Personal information
- Full name: Jonas Torrissen Therkelsen
- Date of birth: 5 May 2003 (age 23)
- Height: 1.84 m (6 ft 0 in)
- Position: Midfielder

Team information
- Current team: Holstein Kiel
- Number: 10

Youth career
- 0000–2014: Jutul
- 2014–2017: Fornebu
- 2017–2018: Stabæk
- 2019–2022: Strømsgodset

Senior career*
- Years: Team / Apps / (Gls)
- 2022–2025: Strømsgodset / 63 / (7)
- 2025–: Holstein Kiel / 34 / (4)

International career^{‡}
- 2022–2023: Norway U20 / 6 / (0)
- 2024–: Norway U21 / 2 / (0)

= Jonas Therkelsen =

Norwegian footballer (born 2003)

Jonas Torrissen Therkelsen (born 5 May 2003) is a Norwegian professional footballer who plays as a midfielder for German club Holstein Kiel. He is a Norway youth international.

==Club career==
Having played youth football for Fornebu, Stabæk and Strømsgodset, he made his debut in the Eliteserien for Strømsgodset on 1 October 2022 away against Vålerenga, appearing as a second-half substitute. He signed his first professional contract a week later. He made his first league start for the club against FK Bodo/Glimt on 13 November 2022.

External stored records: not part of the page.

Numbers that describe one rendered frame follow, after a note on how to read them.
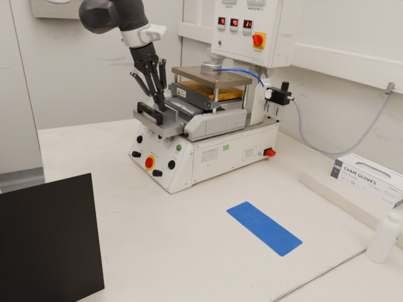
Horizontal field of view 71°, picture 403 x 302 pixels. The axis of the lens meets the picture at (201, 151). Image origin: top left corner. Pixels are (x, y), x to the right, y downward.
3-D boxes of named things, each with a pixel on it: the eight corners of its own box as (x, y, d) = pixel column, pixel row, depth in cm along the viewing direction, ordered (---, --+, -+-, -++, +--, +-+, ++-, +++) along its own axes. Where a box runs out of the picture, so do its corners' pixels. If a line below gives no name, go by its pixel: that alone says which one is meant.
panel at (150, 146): (129, 156, 118) (146, 114, 115) (167, 191, 98) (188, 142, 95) (125, 154, 117) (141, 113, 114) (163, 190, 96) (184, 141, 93)
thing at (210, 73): (216, 84, 130) (218, 55, 124) (267, 103, 109) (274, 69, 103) (171, 90, 116) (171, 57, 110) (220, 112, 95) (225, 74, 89)
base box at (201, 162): (222, 131, 151) (225, 100, 143) (277, 161, 125) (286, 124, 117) (128, 154, 120) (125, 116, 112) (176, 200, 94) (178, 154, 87)
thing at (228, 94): (208, 87, 124) (210, 65, 120) (244, 101, 109) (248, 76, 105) (176, 91, 114) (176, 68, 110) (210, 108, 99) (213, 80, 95)
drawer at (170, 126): (195, 108, 125) (196, 90, 121) (228, 124, 110) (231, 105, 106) (133, 118, 108) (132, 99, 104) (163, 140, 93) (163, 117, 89)
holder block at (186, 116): (194, 100, 121) (194, 94, 120) (225, 115, 108) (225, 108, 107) (160, 106, 112) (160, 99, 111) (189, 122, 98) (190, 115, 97)
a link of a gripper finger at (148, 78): (148, 63, 88) (144, 65, 88) (158, 96, 95) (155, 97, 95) (142, 61, 91) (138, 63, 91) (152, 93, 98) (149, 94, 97)
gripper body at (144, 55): (146, 37, 91) (155, 65, 96) (123, 47, 87) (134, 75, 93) (158, 40, 85) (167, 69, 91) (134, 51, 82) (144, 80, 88)
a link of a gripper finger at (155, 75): (144, 60, 92) (148, 59, 92) (156, 91, 98) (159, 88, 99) (150, 62, 89) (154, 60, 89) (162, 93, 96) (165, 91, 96)
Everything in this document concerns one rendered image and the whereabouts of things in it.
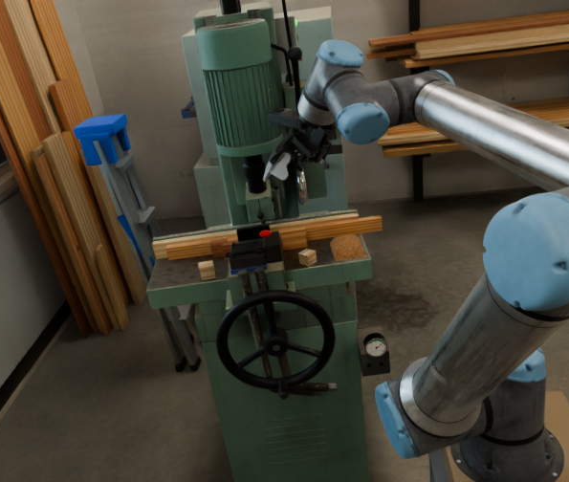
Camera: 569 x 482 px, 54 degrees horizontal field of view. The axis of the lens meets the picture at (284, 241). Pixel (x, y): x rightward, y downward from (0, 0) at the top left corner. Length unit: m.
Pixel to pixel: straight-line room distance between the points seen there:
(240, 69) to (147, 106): 2.65
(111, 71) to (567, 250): 3.64
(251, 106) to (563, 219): 0.94
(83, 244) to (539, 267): 2.50
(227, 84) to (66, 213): 1.61
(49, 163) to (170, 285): 1.39
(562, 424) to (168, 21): 3.19
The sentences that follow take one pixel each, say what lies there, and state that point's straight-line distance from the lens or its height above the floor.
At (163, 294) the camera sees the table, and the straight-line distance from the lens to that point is 1.53.
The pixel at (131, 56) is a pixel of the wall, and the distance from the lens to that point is 3.96.
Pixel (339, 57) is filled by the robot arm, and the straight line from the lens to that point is 1.14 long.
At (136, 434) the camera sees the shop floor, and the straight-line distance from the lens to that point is 2.47.
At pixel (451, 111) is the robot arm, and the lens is 1.01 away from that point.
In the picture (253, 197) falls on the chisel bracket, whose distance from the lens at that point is 1.52.
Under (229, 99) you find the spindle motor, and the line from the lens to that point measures 1.40.
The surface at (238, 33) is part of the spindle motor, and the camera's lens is 1.37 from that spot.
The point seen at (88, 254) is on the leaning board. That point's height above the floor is 0.46.
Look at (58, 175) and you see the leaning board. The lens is 2.79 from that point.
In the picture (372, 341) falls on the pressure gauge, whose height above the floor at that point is 0.68.
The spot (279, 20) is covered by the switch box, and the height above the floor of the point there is 1.47.
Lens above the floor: 1.64
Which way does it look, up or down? 27 degrees down
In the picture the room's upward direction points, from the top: 8 degrees counter-clockwise
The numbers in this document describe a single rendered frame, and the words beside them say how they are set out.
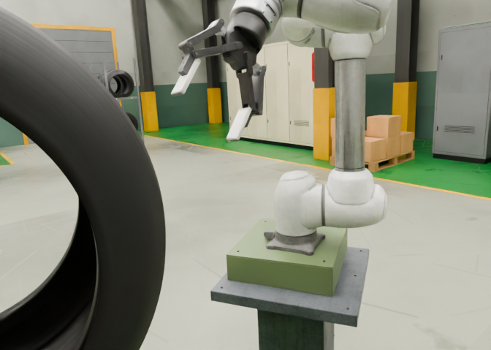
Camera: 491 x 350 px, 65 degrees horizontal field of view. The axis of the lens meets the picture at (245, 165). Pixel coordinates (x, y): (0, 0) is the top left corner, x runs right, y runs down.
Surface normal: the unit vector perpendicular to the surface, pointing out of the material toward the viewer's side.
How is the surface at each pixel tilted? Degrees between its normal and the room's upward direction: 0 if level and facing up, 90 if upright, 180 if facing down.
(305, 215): 92
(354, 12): 115
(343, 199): 83
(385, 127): 90
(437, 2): 90
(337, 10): 120
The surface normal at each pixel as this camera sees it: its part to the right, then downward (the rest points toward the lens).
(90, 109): 0.83, -0.37
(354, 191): -0.11, 0.12
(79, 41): 0.62, 0.14
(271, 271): -0.36, 0.22
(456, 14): -0.78, 0.17
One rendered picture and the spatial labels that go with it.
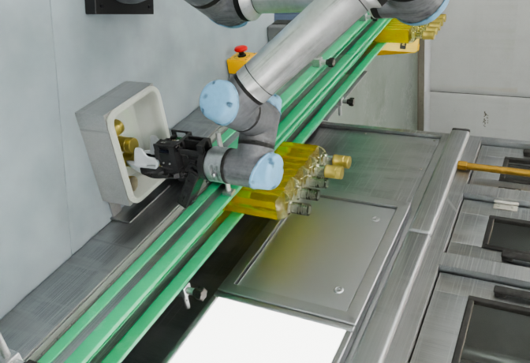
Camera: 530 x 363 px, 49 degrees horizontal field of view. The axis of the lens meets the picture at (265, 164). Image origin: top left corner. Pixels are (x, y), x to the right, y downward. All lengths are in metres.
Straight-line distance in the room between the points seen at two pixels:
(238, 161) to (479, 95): 6.65
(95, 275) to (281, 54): 0.58
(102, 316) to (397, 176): 1.00
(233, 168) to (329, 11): 0.36
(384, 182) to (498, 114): 6.04
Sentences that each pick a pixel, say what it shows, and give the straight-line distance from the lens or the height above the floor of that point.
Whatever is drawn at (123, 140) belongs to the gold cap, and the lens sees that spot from 1.31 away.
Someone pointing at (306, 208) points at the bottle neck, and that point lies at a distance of 1.36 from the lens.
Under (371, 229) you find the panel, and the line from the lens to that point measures 1.51.
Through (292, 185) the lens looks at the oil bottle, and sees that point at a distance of 1.42.
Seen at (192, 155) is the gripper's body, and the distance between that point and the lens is 1.20.
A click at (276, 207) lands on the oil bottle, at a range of 1.38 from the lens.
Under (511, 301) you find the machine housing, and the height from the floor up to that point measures 1.60.
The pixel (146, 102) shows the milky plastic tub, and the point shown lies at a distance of 1.34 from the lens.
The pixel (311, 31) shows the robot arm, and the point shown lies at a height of 1.25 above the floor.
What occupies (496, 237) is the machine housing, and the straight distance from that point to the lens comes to 1.58.
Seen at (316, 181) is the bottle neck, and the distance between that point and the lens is 1.46.
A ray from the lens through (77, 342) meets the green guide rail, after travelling 1.13.
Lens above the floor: 1.64
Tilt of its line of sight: 26 degrees down
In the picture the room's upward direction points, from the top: 98 degrees clockwise
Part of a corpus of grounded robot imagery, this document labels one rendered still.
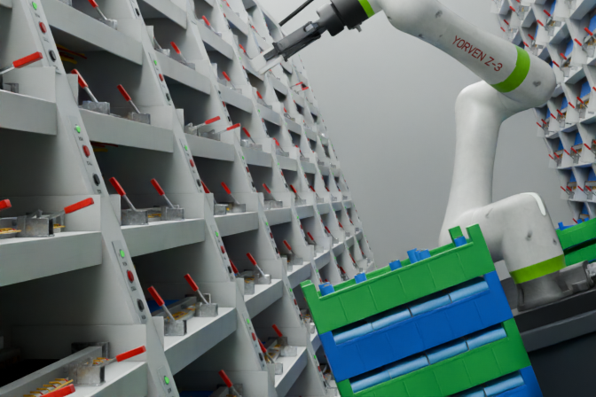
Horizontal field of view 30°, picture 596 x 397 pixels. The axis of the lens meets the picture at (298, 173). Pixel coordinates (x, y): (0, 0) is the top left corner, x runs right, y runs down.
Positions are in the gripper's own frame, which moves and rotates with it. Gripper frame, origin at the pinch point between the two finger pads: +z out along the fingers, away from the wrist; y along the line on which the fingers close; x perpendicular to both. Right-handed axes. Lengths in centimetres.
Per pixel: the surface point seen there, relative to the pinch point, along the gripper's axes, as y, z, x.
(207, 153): -4.9, 22.4, -11.8
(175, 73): -10.6, 18.3, 7.0
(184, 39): 30.5, 16.9, 22.3
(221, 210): -13.3, 25.3, -25.4
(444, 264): -80, -12, -57
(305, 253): 100, 28, -43
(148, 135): -59, 22, -10

In 2023, he signed a new and improved three-year contract with the club. Over the course of the 2023 and 2024 seasons he made more than 60 senior appearances for Strømsgodset, with his usage coming primarily as a central midfielder, but having also on occasion played up front or out wide for the club. In September 2024, he signed a new three-year contract with the club.

In June 2025, Therkelsen moved to Holstein Kiel in German 2. Bundesliga on a four-year contract.

==International career==
Therkelsen made his debut for Norway U20 against Germany U20 in November 2022.